▸ Instructions for the task: Return the whole listing exactly, omitting the pictures.
_ _ _ _
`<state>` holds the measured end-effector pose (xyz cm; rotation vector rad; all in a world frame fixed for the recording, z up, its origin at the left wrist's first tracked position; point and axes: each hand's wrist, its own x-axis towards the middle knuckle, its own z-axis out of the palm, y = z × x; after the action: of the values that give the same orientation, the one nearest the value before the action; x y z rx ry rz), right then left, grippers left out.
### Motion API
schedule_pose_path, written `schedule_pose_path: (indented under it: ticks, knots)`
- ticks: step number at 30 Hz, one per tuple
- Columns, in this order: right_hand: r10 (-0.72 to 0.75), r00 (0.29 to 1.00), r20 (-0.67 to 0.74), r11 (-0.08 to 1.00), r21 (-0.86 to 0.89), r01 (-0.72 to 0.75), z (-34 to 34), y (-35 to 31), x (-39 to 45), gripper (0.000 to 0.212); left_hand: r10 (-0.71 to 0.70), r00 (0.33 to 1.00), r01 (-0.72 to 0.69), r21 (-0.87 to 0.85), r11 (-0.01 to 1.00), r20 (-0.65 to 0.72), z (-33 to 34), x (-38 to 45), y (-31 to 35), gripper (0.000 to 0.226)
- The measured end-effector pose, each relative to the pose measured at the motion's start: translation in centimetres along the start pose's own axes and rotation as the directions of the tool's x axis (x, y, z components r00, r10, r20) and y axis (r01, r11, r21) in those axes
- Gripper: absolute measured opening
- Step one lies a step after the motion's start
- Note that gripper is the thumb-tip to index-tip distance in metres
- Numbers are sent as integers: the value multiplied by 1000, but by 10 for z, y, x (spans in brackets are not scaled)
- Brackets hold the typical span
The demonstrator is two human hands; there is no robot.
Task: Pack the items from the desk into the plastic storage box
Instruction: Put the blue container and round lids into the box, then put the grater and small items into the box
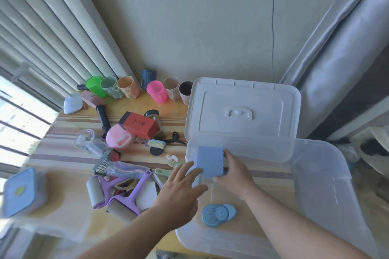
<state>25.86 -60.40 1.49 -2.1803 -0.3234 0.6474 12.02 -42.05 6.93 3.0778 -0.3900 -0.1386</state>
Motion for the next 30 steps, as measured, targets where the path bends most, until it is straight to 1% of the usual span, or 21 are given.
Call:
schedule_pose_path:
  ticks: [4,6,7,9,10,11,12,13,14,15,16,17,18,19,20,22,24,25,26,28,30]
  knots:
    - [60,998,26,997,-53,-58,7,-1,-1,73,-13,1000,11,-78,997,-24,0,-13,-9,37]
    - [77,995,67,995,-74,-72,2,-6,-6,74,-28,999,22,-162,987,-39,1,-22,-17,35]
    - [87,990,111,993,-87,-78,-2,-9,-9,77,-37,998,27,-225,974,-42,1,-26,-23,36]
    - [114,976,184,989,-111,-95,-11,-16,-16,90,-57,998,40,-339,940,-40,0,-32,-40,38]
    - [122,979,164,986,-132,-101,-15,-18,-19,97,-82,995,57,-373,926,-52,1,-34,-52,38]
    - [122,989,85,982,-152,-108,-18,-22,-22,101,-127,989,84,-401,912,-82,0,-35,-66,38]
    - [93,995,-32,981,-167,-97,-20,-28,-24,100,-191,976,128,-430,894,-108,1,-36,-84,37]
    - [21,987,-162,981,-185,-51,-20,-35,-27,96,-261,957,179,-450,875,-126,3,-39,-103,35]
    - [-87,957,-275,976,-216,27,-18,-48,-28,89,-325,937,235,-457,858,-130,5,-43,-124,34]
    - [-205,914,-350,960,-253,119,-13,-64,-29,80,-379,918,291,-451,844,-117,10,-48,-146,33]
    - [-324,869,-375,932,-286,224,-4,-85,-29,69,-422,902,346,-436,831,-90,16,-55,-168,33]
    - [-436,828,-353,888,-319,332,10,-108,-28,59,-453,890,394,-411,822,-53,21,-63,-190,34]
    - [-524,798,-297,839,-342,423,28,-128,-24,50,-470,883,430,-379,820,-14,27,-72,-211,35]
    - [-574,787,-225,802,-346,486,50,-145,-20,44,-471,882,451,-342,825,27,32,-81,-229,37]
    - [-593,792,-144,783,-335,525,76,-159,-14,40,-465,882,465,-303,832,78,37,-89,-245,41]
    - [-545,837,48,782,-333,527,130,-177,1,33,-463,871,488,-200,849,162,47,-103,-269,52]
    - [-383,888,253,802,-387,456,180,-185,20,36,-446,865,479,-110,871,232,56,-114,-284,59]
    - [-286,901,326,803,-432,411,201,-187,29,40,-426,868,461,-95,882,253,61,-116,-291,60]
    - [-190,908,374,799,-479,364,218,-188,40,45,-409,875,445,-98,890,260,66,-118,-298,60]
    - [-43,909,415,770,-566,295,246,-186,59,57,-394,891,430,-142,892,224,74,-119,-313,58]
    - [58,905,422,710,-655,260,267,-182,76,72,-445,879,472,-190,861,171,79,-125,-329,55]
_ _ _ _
▸ Result:
`<state>` holds the measured end-effector pose (xyz cm; rotation vector rad; all in a world frame fixed for the recording, z up, its origin at the left wrist's first tracked position; point and axes: each hand's wrist, its own x-axis towards the middle knuckle, its own z-axis out of the palm, y = z × x; after the action: of the values that give the same orientation, the one nearest the value before the action; x y z rx ry rz), right then left, grippers left out.
### Motion API
schedule_pose_path, written `schedule_pose_path: (indented under it: ticks, knots)`
- ticks: step number at 30 Hz, one per tuple
- Columns, in this order: right_hand: r10 (-0.72 to 0.75), r00 (0.29 to 1.00), r20 (-0.67 to 0.74), r11 (-0.08 to 1.00), r21 (-0.86 to 0.89), r01 (-0.72 to 0.75), z (-34 to 34), y (-35 to 31), x (-39 to 45), gripper (0.000 to 0.212); left_hand: r10 (-0.71 to 0.70), r00 (0.33 to 1.00), r01 (-0.72 to 0.69), r21 (-0.87 to 0.85), r11 (-0.01 to 1.00), r20 (-0.65 to 0.72), z (-33 to 34), x (-38 to 45), y (-31 to 35), gripper (0.000 to 0.226)
- The measured end-effector pose, each relative to the pose measured at the motion's start: translation in centimetres along the start pose's own axes and rotation as the directions of the tool's x axis (x, y, z components r00, r10, r20) and y axis (r01, r11, r21) in those axes
- Gripper: absolute measured opening
- Step one lies a step after the motion's start
- Note that gripper is the thumb-tip to index-tip distance in metres
- Numbers are sent as integers: the value multiplied by 1000, but by 10 for z, y, x (spans in brackets are not scaled)
- Brackets hold the typical span
The demonstrator is two human hands; there is no robot.
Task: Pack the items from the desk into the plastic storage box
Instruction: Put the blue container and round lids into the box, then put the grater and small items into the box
<state>25.86 -60.40 1.49 -2.1803 -0.3234 0.6474 12.02 -42.05 6.93 3.0778 -0.3900 -0.1386</state>
Motion for the next 30 steps, as measured, targets where the path bends most, until it is straight to 1% of the usual span, or 21 are given.
Call:
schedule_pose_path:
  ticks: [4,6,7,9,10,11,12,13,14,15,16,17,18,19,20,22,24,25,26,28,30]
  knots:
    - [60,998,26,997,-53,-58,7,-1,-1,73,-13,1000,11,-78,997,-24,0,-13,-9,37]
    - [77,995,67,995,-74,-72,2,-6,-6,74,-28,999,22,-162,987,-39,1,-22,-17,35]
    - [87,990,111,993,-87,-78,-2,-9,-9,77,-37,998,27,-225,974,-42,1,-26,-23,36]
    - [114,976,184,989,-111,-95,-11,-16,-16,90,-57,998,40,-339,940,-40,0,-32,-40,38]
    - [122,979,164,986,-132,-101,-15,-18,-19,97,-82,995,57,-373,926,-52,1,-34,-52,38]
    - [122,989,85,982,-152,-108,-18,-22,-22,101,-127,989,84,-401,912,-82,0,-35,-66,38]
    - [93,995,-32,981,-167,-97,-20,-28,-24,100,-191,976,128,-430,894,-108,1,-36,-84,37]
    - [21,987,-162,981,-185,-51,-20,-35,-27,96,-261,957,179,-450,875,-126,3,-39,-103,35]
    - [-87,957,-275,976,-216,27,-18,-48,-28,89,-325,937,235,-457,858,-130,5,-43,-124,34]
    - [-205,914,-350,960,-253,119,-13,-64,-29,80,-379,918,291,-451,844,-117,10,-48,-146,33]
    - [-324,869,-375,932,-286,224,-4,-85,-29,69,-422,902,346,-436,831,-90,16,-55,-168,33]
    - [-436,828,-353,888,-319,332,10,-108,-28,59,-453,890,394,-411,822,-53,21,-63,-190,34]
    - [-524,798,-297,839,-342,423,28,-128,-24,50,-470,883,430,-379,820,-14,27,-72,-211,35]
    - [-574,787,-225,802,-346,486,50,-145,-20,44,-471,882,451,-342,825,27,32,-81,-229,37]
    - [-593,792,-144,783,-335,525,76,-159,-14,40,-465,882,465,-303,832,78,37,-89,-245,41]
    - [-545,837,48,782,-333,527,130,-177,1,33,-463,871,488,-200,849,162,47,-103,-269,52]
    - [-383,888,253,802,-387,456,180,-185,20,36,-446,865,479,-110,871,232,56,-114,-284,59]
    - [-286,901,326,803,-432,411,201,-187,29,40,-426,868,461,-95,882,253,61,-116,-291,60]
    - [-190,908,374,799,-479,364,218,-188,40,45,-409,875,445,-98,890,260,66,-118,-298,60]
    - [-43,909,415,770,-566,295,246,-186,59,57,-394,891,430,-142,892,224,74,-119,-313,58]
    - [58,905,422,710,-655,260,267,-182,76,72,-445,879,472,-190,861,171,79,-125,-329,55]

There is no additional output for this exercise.